沿岸の港湾・島嶼を外国に譲与・貸与しないこと(※注、不割譲条約及び勢力圏を参照)


第5号 中国政府の顧問として日本人を雇用すること、その他

中国政府に政治顧問、経済顧問、軍事顧問として有力な日本人を雇用すること

中国内地の日本の病院・寺院・学校に対して、その土地所有権を認めること

これまでは日中間で警察事故が発生することが多く、不快な論争を醸したことも少なくなかったため、必要性のある地方の警察を日中合同とするか、またはその地方の中国警察に多数の日本人を雇用することとし、中国警察機関の刷新確立を図ること[11]

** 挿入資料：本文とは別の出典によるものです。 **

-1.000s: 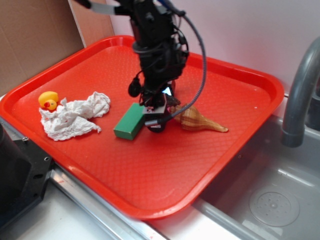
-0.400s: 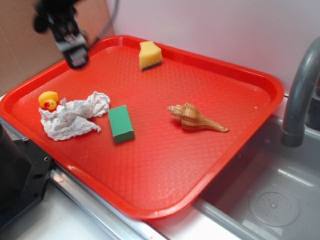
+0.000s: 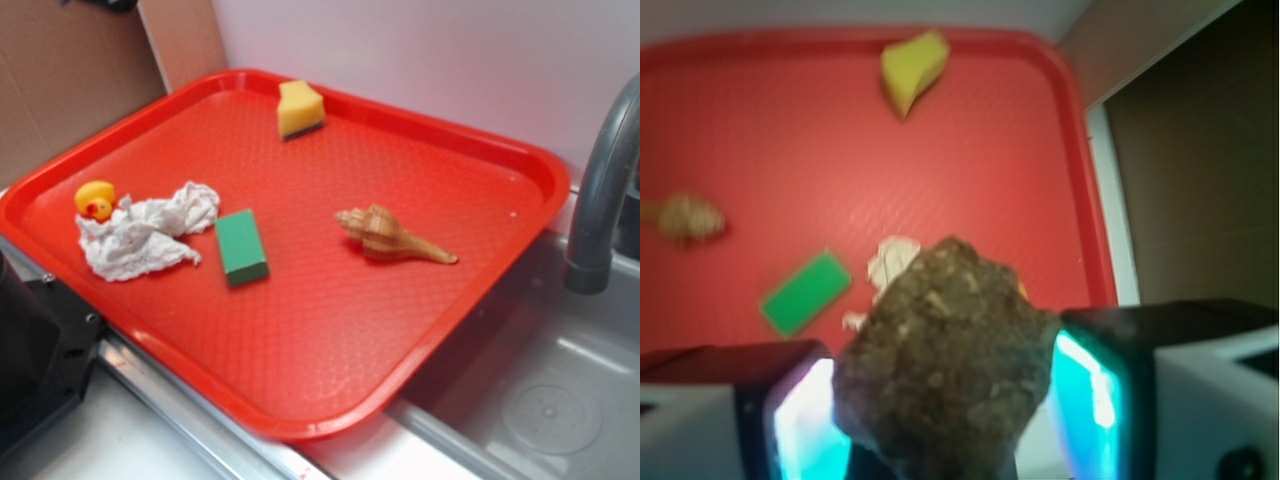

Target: Grab the rock.

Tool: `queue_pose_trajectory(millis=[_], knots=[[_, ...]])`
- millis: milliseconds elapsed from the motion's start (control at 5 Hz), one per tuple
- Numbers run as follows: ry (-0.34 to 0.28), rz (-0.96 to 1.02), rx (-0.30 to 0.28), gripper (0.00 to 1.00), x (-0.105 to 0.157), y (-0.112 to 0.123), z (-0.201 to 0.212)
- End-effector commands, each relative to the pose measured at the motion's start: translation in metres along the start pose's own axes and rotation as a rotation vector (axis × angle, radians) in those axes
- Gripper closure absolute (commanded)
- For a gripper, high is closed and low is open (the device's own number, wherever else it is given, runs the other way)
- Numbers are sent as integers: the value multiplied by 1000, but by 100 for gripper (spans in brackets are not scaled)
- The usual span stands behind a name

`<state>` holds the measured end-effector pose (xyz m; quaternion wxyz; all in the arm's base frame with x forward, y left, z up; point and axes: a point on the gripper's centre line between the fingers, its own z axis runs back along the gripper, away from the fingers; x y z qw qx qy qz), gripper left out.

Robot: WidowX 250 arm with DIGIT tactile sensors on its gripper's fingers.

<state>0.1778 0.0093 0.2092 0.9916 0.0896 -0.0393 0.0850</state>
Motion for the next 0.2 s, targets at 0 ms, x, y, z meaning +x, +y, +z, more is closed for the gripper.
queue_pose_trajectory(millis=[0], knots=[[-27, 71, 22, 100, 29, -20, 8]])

一定の数量(中国政府所有の半数)以上の兵器の供給を日本より行い、あるいは中国国内に日中合弁の兵器廠を設立し、日本より技師・材料の供給を仰ぐこと

武昌九江を連絡する鉄道、および南昌杭州間、南昌・潮州間の鉄道敷設権を日本に与えること

福建省における鉄道・鉱山・港湾の設備(造船所を含む)に関して、建設に外国資本を必要とする場合はまず日本に協議すること

中国において日本人の布教権を認めること

このうち、日本側が重視したのは第二号、なかんずく旅順大連の租借地期限の延長と満鉄及び安奉線の期限の延長であった[注釈 5]

日本が中国に特殊利益を有することは、イギリス、フランス、ロシアは、明文あるいは黙示を以って承認していたが、ドイツは不承認でありアメリカの態度は明確でなかった。3月8日、イギリスのグレイ外相は加藤外相に対し、「自分が非常に懸念しているのは、日中問題から生起すべき政治上の事態進展にある。